> Your goal:
For each line below, check for the word "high", then state how many lines contain it, with no other output.

> Provided data:
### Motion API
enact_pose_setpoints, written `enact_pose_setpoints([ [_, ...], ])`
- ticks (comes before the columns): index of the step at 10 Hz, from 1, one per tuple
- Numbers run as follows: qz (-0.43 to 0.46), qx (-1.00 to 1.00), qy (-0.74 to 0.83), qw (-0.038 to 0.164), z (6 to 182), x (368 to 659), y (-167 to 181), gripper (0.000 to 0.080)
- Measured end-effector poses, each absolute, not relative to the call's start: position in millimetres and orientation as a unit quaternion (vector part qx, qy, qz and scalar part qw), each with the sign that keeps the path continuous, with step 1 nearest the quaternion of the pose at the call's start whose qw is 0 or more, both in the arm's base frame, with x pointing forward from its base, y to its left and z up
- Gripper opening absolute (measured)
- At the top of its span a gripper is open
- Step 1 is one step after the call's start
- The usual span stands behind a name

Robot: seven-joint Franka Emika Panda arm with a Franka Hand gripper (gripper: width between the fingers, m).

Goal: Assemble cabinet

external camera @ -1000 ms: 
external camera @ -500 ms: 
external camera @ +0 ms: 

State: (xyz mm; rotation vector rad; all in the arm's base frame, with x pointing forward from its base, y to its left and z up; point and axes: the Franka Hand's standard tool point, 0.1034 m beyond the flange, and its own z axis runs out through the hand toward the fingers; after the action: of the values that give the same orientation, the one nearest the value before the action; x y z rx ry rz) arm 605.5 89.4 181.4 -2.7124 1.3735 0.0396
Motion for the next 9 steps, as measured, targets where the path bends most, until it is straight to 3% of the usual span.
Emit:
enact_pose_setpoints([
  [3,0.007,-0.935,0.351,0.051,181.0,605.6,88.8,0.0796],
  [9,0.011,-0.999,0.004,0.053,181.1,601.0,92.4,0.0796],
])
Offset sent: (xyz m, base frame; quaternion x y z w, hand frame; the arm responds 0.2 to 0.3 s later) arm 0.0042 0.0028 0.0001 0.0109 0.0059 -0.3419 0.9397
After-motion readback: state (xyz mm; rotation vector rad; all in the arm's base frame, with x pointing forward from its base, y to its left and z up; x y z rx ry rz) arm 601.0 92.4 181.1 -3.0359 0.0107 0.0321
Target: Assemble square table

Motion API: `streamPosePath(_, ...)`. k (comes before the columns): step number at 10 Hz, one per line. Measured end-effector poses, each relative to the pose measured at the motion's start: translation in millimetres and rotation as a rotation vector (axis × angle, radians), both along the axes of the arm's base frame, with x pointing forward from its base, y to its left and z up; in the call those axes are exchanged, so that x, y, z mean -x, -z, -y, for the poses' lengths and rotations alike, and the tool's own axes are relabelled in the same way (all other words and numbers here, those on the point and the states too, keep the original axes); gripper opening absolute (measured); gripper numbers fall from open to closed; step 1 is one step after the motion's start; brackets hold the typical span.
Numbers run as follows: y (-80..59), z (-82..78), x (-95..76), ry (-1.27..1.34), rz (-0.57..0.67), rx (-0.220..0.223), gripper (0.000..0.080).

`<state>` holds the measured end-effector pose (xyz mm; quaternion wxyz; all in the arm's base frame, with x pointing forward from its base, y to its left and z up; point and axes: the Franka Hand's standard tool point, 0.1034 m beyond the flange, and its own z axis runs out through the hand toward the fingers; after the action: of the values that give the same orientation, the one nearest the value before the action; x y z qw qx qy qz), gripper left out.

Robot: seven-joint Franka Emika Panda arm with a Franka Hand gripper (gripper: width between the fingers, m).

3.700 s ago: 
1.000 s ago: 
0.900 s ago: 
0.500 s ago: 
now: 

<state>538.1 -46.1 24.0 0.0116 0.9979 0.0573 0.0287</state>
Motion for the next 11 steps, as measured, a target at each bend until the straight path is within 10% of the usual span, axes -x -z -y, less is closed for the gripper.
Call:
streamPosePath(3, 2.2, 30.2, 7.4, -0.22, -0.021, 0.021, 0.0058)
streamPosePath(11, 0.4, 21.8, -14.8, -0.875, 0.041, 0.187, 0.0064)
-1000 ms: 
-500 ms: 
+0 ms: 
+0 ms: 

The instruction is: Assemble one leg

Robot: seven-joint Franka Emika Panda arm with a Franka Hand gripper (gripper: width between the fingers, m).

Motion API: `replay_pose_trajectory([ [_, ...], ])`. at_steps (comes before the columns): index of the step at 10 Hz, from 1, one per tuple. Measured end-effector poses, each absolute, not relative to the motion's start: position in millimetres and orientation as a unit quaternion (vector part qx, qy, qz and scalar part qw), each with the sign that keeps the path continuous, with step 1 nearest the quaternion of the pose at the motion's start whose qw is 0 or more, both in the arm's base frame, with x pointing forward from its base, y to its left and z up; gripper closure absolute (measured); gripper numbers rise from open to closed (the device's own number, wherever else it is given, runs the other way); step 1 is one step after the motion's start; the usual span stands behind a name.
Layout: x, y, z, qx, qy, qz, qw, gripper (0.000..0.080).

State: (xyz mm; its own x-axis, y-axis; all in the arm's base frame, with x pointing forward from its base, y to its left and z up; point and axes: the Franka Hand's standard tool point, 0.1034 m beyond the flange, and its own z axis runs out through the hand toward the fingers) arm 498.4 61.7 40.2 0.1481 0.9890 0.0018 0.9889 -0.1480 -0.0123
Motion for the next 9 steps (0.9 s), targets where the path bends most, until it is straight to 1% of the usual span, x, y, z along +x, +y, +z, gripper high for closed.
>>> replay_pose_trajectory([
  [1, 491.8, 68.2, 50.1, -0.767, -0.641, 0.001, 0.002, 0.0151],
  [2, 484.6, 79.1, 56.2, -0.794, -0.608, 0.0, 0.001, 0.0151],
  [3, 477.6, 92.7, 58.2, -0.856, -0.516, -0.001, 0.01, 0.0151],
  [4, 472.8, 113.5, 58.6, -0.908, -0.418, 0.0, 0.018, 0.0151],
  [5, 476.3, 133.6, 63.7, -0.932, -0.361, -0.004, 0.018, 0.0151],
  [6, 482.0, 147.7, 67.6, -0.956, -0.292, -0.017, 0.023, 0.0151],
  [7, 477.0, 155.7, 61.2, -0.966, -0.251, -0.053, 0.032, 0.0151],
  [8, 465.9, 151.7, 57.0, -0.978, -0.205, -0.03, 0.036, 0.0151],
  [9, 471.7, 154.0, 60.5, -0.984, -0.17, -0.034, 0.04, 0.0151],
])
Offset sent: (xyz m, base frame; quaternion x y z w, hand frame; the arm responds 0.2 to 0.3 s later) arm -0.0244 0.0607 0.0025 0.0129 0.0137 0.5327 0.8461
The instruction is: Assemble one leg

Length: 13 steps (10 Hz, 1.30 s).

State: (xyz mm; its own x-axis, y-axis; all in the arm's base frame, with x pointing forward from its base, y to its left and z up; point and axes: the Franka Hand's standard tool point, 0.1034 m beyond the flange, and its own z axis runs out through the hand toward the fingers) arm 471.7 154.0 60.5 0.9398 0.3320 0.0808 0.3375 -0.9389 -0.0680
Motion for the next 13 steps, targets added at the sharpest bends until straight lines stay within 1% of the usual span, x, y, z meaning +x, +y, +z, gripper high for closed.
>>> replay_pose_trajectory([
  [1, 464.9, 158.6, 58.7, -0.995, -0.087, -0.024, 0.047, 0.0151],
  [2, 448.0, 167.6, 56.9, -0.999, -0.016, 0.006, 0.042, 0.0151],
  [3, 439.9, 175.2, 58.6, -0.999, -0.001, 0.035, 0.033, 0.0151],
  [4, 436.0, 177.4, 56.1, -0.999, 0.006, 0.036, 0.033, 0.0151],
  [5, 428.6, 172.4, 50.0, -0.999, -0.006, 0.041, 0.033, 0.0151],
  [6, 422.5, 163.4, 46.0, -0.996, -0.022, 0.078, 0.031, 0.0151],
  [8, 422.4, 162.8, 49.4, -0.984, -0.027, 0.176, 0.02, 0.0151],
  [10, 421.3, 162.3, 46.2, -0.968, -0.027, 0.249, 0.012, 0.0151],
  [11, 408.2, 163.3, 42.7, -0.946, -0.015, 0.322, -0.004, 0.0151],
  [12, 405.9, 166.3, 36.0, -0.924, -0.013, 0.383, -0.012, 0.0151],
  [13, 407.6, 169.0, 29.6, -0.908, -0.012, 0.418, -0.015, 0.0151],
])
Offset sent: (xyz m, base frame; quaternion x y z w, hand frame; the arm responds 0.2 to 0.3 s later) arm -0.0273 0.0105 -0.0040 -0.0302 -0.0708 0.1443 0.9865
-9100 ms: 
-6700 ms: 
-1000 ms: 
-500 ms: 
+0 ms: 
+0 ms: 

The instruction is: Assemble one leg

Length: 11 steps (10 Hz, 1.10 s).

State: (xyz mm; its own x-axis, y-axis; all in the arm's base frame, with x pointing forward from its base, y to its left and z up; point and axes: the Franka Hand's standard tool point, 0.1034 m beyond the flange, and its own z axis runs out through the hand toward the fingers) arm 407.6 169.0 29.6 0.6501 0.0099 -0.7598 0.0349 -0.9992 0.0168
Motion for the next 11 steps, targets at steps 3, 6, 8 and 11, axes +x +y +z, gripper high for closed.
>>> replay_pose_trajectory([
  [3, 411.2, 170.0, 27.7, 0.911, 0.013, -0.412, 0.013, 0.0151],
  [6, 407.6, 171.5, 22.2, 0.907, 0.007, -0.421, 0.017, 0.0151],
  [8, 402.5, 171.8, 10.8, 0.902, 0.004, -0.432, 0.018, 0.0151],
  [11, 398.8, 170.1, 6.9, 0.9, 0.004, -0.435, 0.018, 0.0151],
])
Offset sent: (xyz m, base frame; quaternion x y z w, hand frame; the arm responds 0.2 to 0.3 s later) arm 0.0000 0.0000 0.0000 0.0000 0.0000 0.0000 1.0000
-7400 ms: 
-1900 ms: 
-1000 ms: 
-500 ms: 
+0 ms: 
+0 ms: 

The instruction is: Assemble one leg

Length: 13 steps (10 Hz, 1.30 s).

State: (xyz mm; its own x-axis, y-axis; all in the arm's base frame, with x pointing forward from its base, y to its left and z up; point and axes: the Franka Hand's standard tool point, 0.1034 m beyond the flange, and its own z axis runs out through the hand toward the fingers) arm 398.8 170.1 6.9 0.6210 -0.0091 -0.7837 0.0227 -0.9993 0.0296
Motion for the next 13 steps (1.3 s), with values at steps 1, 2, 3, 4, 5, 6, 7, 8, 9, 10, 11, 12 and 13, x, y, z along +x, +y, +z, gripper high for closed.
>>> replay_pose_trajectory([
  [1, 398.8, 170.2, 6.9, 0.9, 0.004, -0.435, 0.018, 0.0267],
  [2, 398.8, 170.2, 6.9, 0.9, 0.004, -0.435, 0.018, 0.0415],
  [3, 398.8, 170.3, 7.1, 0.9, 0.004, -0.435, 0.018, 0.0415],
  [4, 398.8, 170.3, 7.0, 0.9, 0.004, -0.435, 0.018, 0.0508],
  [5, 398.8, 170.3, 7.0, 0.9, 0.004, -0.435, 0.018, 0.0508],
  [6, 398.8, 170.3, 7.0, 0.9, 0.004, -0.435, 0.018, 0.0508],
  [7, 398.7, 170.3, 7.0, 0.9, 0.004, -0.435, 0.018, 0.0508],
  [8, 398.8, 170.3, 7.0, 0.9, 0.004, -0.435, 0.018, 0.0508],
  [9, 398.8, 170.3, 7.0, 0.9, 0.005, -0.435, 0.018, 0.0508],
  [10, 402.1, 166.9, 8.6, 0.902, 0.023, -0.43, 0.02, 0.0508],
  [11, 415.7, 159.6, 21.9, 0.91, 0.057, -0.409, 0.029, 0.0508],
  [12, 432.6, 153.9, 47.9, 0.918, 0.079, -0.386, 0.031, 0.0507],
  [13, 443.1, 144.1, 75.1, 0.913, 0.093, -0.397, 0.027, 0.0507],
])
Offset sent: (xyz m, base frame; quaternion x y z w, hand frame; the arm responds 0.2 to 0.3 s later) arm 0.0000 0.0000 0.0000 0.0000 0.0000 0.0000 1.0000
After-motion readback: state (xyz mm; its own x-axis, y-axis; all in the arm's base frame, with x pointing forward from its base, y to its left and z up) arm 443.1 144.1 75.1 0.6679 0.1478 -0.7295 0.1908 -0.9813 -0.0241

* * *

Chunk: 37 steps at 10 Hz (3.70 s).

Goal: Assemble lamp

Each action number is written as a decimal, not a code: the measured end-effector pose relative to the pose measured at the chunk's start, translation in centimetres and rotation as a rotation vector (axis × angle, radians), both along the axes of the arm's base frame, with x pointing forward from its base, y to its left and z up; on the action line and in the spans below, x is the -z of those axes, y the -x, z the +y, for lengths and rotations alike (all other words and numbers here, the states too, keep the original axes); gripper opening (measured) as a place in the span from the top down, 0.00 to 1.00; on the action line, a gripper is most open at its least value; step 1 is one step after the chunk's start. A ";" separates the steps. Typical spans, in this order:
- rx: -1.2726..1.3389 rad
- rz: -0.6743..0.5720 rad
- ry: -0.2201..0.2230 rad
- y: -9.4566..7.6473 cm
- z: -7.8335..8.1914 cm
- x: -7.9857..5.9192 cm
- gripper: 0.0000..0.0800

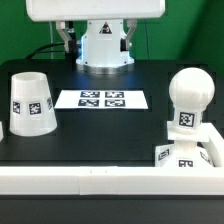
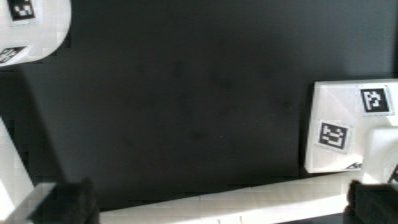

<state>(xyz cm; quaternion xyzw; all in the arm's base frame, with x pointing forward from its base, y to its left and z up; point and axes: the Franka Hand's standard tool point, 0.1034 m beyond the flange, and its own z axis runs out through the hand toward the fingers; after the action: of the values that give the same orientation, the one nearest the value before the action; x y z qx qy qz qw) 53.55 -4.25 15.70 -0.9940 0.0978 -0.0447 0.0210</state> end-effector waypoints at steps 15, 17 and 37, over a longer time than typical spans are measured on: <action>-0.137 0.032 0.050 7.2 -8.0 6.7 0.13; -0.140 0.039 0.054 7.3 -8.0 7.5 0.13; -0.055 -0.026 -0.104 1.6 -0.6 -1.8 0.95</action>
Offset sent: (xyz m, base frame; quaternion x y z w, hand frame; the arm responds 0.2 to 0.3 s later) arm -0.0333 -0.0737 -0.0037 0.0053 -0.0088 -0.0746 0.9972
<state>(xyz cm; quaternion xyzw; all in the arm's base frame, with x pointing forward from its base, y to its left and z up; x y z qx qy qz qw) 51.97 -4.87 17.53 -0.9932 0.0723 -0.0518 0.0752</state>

> Answer to the exercise:
4